When I was a little girl I would often wonder why my parents didn't hold hands or kiss on the lips, like I saw other parents do. I remember so clearly how I would reassure myself: “I'm sure they kiss and hold hands, just not when I'm around.”
About a decade later I began to understand. My parents had ceased being a couple, they had started having separate bedrooms and largely separate lives on weekends. To the outside world, we still looked like a normal family – an image my parents were rather careful to uphold. As they would later explain to me, they had decided to stay together to provide me, their only child, with the structure and support system of an intact family. From what I understand, they decided to sacrifice their own personal happiness and what felt true in their hearts for my sake.
Not that I am not grateful for what they did. It's hard to know what the alternative would have felt like. However, what no one seemed to have considered is how sensitive and intuitive children are. I can't have been more than six years old when I started sensing that my home was different. To this day, I can still feel the sadness, the confusion and the guilt over my parents not being able to live their truth.
I have always heard that Ahimsa (non-violence) is the first and principal yama (ethical principle). All other yamas relate back to it. So, when observing Satya, truth, the second yama, you have to ask yourself: Can I say it without being hurtful or violent?
But see, if the highest principle is “first do no harm”, it gets tricky when it comes to truth. It might not always be easy to hear it, but not telling the truth or never hearing it at all, creates much more suffering. Not being able to speak and live your truth starts eating away at your very substance, if you do it for too long. And how can you have a loving attitude towards others, if you are using so much of your energy to mask who you truly are? Moreover, the people who are not getting the truth from you, suffer too. They will feel the distance and disconnectedness. They will feel sad, or angry, or guilty, because you kept them at arm's length.
I don't think yoga philosophy is trying to say that withholding the truth is inherently, morally wrong. It is simply something that drains your energy – energy which could otherwise be directed into a healthy direction, invested into spiritual growth and, well, used for loving kindness in all our relationships. However, keeping the truth deep down and hidden creates frustration and miscommunication. Eventually that lid you were holding down over boiling water will blow up high, in all likelihood hurting other people on its trajectory.

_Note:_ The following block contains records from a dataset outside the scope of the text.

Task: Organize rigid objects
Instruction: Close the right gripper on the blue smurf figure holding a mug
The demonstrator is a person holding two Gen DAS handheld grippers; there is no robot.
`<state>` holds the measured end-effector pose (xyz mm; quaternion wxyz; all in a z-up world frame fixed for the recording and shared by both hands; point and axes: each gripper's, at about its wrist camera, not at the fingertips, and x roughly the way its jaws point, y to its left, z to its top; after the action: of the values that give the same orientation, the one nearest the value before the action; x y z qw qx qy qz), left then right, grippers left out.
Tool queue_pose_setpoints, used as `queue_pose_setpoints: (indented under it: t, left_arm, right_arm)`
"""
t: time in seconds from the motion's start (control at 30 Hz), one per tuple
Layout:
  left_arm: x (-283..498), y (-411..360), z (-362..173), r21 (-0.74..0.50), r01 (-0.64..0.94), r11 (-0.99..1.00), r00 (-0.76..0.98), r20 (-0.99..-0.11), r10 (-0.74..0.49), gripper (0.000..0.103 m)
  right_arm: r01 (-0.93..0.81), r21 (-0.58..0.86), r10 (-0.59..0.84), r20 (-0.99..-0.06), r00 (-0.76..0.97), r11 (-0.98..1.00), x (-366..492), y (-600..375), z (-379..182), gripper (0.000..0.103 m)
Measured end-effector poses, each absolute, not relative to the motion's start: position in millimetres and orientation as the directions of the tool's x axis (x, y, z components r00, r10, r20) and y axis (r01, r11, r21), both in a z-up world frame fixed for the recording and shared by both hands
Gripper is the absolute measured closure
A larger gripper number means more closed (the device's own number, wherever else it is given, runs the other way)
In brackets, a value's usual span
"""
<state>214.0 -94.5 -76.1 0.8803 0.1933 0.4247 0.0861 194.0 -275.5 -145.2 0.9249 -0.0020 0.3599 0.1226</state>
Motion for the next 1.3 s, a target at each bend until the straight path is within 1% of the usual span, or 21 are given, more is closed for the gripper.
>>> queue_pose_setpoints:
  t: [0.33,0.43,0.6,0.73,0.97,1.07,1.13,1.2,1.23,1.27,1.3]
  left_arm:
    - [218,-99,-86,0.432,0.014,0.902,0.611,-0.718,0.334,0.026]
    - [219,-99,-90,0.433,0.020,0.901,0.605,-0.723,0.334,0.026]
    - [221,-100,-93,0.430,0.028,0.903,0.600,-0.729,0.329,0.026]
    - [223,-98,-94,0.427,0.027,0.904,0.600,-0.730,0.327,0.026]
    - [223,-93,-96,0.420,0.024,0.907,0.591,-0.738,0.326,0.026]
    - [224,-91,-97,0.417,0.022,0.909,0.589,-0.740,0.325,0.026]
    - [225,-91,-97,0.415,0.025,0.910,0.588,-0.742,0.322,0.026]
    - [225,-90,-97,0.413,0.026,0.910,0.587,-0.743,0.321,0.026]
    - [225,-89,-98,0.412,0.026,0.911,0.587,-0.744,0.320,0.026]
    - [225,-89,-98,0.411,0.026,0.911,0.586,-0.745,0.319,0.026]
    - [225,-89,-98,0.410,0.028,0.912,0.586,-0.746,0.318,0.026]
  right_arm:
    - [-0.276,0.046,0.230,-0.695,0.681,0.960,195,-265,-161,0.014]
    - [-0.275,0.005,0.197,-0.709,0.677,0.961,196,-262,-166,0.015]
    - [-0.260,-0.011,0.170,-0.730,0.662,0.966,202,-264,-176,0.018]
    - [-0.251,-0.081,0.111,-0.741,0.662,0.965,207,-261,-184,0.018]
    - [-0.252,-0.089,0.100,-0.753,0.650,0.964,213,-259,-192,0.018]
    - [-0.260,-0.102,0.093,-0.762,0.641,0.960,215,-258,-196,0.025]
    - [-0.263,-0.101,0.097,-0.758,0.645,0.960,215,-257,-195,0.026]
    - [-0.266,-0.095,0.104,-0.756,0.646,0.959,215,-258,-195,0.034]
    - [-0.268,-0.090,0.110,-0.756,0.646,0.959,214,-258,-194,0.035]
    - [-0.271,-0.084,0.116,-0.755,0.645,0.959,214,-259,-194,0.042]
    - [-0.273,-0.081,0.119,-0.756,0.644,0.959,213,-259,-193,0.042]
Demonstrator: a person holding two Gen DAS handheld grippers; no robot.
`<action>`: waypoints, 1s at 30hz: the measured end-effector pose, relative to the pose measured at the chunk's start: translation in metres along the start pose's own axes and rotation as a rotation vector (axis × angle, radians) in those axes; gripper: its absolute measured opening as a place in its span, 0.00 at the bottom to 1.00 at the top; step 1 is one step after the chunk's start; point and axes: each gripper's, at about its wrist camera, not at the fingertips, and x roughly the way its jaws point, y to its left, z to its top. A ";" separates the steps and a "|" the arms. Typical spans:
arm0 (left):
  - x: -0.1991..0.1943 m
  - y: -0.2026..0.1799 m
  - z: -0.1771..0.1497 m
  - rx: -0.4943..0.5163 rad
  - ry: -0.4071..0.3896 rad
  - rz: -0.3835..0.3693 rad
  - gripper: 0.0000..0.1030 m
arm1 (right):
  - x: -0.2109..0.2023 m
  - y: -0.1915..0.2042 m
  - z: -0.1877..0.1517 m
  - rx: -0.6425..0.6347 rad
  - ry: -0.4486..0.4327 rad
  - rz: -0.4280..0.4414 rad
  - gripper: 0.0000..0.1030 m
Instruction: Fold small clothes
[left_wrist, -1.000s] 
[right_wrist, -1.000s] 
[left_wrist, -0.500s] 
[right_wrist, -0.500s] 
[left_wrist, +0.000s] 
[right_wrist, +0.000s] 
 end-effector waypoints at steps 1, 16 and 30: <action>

So, maybe I am off course with this (and I am happy to admit if you think I am), but it seems to me that non-violence and truth are not separate and don't come in chronological order. One cannot exist without the other. I strongly believe that whatever you don't say causes doubt, confusion and distress. On the other hand, if you find the courage to be honest with yourself and others, even a child can feel that they mattered enough to rate the truth from you.
So did you say it? Did you live your truth today?